Pascal Mercier’s Night Train to Lisbon mesmerized readers around the world, and went on to become an international bestseller, establishing Mercier as a breakthrough European literary talent. Now, in Lea, he returns with a tender, impassioned, and unforgettable story of a father’s love and a daughter’s ambition in the wake of devastating tragedy.
It all starts with the death of Martijn van Vliet’s wife. His grief-stricken young daughter, Lea, cuts herself off from the world, lost in the darkness of grief. Then she hears the unfamiliar sound of a violin playing in the hall of a train station, and she is brought back to life. Transfixed by a busker playing Bach, Lea emerges from her mourning, vowing to learn the instrument. And her father, witnessing this delicate spark, promises to do everything and anything in his power to keep her happy.
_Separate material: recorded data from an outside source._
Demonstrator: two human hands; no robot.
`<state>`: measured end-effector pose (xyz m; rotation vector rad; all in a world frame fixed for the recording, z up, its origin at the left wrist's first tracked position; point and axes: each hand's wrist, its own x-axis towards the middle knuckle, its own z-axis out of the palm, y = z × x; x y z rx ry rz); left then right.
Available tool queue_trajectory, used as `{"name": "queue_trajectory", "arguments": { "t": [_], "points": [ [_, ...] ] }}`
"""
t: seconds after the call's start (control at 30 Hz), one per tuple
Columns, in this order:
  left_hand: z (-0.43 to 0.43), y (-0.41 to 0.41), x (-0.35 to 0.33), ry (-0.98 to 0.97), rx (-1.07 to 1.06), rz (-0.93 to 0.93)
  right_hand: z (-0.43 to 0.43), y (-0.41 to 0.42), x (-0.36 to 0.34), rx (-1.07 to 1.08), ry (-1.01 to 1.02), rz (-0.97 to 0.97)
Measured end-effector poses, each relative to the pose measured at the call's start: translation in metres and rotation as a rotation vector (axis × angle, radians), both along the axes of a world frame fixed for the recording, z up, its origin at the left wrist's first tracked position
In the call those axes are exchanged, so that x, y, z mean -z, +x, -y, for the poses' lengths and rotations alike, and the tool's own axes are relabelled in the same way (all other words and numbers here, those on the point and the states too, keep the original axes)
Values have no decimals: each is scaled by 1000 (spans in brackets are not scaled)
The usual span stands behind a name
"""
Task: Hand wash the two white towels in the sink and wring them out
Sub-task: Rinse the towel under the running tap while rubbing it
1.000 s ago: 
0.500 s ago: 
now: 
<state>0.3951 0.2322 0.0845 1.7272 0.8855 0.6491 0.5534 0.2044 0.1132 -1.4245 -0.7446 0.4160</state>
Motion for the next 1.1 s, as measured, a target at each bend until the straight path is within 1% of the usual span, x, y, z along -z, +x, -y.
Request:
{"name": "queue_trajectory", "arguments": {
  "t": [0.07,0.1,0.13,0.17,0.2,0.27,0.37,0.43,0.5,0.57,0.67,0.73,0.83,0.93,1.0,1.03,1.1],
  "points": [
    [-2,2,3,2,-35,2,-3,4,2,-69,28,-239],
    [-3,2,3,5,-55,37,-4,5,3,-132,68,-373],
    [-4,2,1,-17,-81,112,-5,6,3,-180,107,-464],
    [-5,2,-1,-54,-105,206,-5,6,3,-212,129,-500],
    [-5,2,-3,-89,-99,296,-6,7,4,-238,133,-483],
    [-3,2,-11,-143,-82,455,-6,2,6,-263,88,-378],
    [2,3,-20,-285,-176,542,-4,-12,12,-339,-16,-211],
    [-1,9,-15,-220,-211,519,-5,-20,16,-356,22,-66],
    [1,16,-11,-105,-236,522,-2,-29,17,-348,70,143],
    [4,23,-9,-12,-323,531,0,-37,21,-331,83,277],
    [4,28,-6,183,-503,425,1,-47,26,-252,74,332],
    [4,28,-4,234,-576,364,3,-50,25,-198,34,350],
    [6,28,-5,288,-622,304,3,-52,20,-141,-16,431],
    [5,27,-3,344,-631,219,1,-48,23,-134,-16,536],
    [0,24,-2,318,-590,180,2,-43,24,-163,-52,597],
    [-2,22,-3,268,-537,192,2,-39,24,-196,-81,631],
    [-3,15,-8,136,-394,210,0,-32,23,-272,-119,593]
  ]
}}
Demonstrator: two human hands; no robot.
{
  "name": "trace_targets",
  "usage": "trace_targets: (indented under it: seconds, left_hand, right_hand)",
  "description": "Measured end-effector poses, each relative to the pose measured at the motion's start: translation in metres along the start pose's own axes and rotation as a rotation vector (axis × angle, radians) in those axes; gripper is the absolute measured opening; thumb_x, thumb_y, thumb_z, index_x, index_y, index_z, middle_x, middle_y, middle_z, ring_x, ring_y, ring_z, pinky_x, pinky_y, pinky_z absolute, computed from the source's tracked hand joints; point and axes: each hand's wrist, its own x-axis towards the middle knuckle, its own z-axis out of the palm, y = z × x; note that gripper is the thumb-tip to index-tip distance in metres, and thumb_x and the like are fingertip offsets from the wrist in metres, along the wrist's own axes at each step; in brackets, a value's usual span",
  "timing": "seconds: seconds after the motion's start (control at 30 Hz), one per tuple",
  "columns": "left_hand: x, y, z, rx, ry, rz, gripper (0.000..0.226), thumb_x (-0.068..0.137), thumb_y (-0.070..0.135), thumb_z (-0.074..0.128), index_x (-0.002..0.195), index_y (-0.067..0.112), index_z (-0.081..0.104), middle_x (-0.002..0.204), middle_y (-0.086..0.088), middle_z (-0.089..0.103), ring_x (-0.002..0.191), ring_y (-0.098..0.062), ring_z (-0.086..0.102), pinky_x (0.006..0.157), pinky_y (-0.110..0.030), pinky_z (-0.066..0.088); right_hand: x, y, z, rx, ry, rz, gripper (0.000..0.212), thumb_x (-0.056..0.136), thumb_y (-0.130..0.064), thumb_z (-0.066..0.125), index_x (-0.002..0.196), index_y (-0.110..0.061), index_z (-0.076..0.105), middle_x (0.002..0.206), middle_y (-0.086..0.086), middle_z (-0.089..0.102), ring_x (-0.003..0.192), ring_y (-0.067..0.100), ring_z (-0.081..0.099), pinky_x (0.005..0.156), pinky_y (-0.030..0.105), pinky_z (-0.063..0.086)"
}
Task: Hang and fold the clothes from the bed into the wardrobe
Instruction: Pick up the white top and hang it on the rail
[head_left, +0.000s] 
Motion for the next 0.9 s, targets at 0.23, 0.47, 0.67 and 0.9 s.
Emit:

Lea grows into an extraordinary musical talent―her all-consuming passion leads her to become one of the finest players in the country―but as her fame blossoms, her relationship with her father starts to disintegrate. Desperate to hold on to her, Martijn is pushed to commit an act that threatens to destroy them both.
A revelatory portrait of artistic genius and madness, Lea delves into the damaging power of jealousy as well as the poignant ways we strive to understand our families and ourselves.